▸ **Your assignment**
Down to the last line, restate the material below exactly.

◇ ◇ ◇ ◇ ◇ ◇ ◇

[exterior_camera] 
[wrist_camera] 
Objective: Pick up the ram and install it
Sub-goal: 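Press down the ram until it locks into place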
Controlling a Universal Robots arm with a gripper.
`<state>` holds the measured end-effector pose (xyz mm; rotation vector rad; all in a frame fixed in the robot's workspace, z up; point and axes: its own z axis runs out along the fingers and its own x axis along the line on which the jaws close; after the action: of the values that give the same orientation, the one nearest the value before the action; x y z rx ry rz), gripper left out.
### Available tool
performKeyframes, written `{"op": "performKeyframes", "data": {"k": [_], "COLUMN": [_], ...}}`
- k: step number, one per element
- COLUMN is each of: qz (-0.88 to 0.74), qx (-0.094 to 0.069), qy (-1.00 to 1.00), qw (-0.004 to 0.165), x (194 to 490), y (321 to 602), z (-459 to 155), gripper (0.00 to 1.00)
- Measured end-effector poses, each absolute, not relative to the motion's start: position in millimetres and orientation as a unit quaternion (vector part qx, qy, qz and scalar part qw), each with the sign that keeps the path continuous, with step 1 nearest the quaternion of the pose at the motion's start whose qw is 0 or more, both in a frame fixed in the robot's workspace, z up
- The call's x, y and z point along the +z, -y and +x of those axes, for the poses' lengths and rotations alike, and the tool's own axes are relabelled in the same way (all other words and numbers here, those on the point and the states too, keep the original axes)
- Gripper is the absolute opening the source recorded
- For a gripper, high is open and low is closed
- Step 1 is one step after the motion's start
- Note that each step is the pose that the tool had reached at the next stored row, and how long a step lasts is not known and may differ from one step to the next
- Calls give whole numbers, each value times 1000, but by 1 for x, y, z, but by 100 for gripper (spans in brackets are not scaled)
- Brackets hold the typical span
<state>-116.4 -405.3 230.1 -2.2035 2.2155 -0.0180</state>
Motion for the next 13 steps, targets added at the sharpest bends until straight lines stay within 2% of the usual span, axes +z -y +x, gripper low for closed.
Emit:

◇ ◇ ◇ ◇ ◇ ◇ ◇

▸ **Answer box**
[exterior_camera] 
[wrist_camera] 
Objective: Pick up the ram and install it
Sub-goal: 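Press down the ram until it locks into place
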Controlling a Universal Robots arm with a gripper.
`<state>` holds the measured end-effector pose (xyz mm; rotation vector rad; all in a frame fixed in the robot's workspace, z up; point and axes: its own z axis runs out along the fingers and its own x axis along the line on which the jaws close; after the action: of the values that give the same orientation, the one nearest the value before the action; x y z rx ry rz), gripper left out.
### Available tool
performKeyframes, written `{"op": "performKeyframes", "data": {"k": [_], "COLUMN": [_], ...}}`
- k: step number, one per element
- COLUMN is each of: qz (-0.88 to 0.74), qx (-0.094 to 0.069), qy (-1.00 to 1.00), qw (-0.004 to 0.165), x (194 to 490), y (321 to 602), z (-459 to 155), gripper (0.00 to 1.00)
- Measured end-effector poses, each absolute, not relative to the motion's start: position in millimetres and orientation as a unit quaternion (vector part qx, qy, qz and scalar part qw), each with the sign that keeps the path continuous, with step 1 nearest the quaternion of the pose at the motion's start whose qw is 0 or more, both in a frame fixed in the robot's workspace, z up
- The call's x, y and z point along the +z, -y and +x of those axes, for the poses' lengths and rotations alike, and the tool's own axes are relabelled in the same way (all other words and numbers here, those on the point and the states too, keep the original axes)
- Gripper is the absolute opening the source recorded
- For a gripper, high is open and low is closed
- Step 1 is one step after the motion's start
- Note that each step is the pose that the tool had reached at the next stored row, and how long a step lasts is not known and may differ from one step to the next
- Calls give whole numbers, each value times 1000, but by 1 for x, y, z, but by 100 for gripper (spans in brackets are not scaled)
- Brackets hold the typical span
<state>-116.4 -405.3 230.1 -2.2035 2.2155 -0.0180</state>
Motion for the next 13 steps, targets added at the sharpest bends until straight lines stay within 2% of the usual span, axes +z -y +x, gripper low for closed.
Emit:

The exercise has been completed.